Below are some records; copy them word for word and drop the pictures.

*** Opening Information supplied ***

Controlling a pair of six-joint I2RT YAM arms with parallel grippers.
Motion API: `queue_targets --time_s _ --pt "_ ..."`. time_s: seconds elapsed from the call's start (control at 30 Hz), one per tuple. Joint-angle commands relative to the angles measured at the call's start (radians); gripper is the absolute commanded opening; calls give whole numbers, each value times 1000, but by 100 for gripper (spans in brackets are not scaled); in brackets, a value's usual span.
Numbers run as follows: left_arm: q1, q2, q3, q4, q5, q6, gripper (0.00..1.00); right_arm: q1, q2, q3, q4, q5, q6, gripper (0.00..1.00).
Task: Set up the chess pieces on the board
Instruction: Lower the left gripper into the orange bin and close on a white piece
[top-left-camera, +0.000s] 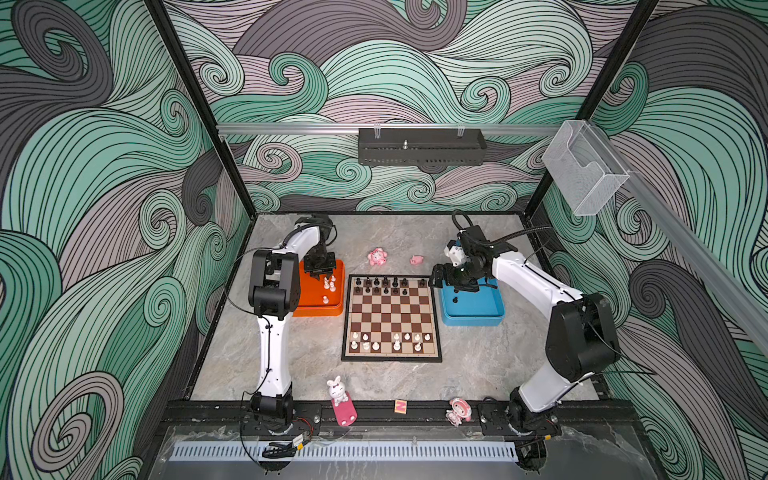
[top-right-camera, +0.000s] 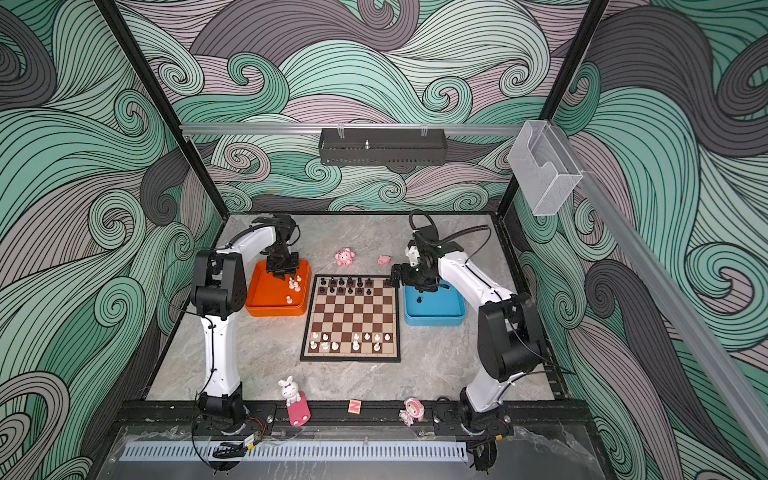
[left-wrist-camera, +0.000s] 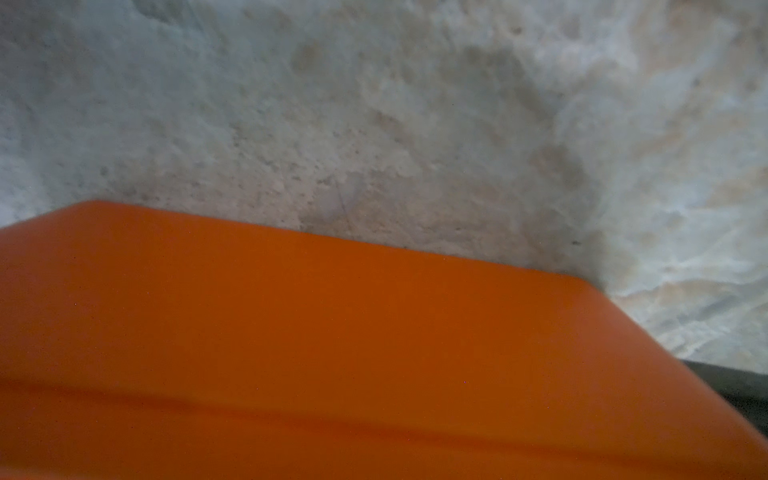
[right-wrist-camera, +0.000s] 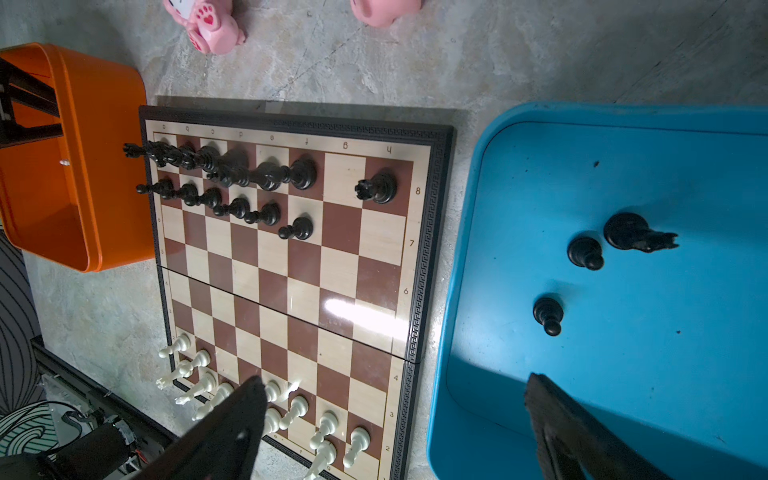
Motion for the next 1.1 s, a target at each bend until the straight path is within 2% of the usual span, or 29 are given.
queue_targets --time_s 0.0,0.4,0.5,0.83,1.07 --pt "5 11 23 0 4 -10 28 -6 16 10 -2 -7 -18 97" --pt "1 17 21 1 1 -11 21 -13 24 10 -1 -12 -23 97" --pt "1 20 20 1 -4 -9 16 -14 25 11 0 -13 -22 97" --pt "-1 14 23 -11 -16 -7 14 -18 19 15 -2 -15 -23 97" --pt "-2 -42 21 -46 -48 11 14 -21 5 13 -3 -15 -24 97"
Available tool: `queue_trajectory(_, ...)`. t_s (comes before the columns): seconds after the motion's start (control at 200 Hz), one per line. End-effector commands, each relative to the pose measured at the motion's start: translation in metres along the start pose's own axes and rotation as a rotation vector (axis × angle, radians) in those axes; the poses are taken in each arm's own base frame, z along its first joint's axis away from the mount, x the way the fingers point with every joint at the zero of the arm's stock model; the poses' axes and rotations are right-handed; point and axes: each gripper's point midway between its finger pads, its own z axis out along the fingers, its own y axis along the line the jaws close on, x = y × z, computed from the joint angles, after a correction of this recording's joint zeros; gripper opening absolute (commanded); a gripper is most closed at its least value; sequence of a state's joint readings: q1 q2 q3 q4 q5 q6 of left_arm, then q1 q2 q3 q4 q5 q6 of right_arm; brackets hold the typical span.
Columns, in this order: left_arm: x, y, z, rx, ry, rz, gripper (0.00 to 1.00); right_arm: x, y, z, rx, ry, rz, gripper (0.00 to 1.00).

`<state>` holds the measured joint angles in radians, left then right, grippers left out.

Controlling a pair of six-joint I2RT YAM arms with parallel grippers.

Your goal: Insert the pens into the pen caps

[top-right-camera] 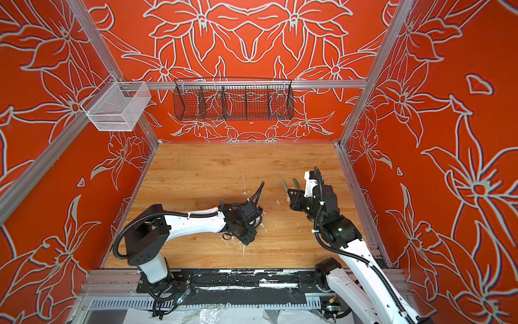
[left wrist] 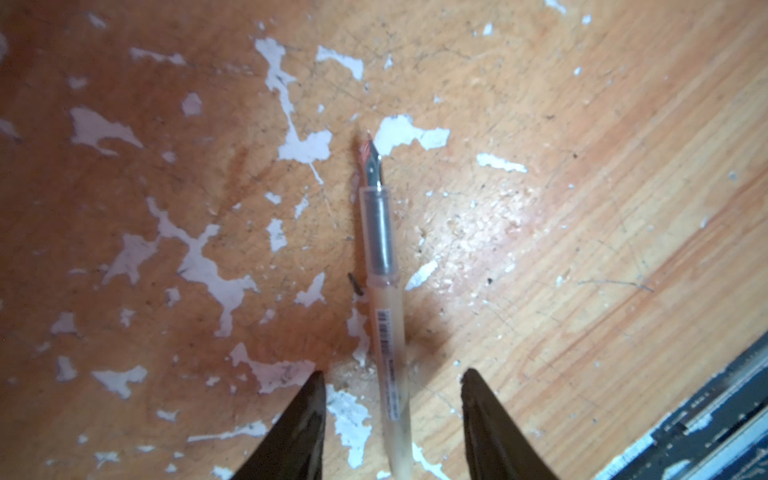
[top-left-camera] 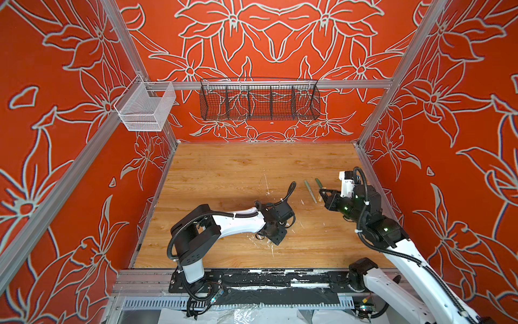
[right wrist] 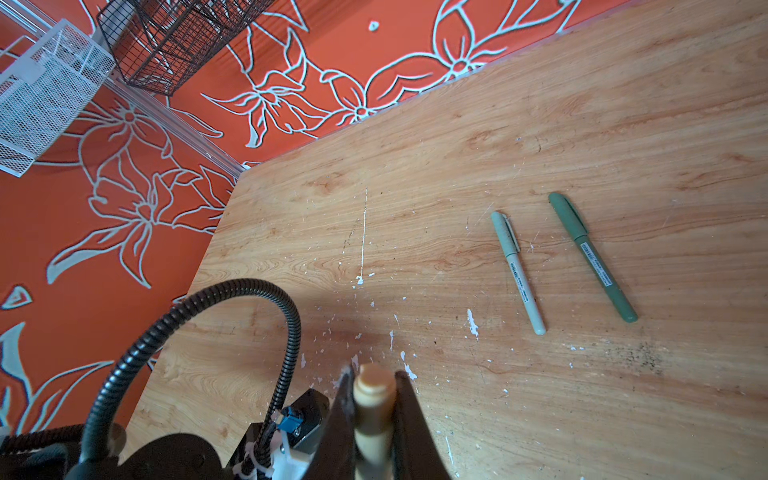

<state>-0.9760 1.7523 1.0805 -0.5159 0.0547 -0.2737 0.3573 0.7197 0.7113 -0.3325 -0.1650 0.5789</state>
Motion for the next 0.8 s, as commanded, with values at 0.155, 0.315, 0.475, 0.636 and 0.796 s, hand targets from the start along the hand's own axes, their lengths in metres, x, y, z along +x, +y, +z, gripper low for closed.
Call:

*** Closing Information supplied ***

### Exercise result
Controlling a pair of six-joint I2RT YAM arms with parallel grippers.
Motion API: `queue_targets --time_s _ --pt "_ ..."`. time_s: seconds elapsed from the call's start (control at 30 Hz), one per tuple. Joint-angle commands relative to the angles measured at the call's start (radians); gripper is the absolute commanded opening; calls give whole numbers, each value times 1000, but by 100 for gripper (spans in brackets are not scaled); in brackets, a value's usual span.
Numbers run as follows: left_arm: q1, q2, q3, q4, q5, q6, gripper (0.00..1.00); right_arm: q1, q2, q3, q4, q5, q6, gripper (0.00..1.00).
Task: Set up the chess pieces on the board
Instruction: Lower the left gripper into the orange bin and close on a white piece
[top-left-camera, +0.000s] 
[top-right-camera, +0.000s] 
[left-wrist-camera, +0.000s] 
[right-wrist-camera, +0.000s] 
Motion for the next 1.1 s, a target at each bend until the straight path is within 2% of the usual span, or 29 are given.
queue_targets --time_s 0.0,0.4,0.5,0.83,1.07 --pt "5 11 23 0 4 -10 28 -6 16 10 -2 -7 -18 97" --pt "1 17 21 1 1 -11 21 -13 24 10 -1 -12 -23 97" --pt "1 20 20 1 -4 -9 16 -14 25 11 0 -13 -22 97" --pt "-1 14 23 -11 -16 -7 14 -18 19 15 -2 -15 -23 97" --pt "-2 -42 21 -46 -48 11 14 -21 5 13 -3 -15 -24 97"
Available tool: `queue_trajectory(_, ...)`. t_s (comes before the columns): seconds after the motion's start (control at 200 Hz), one per line. End-effector commands, each relative to the pose measured at the motion's start: translation in metres along the start pose's own axes and rotation as a rotation vector (axis × angle, radians) in those axes; the poses are taken in each arm's own base frame, z along its first joint's axis away from the mount, x the way the fingers point with every joint at the zero of the arm's stock model; the poses' axes and rotations are right-handed; point and axes: each gripper's point midway between its finger pads, its own z axis out along the fingers, its own y axis along the line the jaws close on, x = y × z, computed from the joint angles, after a correction of this recording's joint zeros; gripper opening absolute (commanded); a gripper is most closed at its least value; sequence of a state's joint readings: q1 q2 q3 q4 q5 q6 of left_arm, then q1 q2 q3 q4 q5 q6 of right_arm; brackets hold the typical span.
Columns, in this order: left_arm: x, y, z, rx, ry, rz, gripper (0.00 to 1.00); right_arm: x, y, z, rx, ry, rz, gripper (0.00 to 1.00).

`<state>` holds the measured joint angles in radians, left then right, grippers left out.

Controlling a pair of six-joint I2RT YAM arms with parallel grippers.

Your goal: Insert the pens into the pen caps

[top-right-camera] 
[left wrist] 
[top-left-camera] 
[right wrist] 

<state>-0.9760 1.7523 1.0805 -0.5159 0.0547 -0.2737 0.3573 0.7197 0.7113 -0.3325 -0.1650 0.5789</state>
Motion for the next 0.8 s, as commanded, with values at 0.155, 0.315, 0.475, 0.636 and 0.796 s, hand targets from the start along the hand's own axes, their lengths in metres, x, y, z along +x, +y, +z, gripper low for closed.
Call:

No more output will be produced.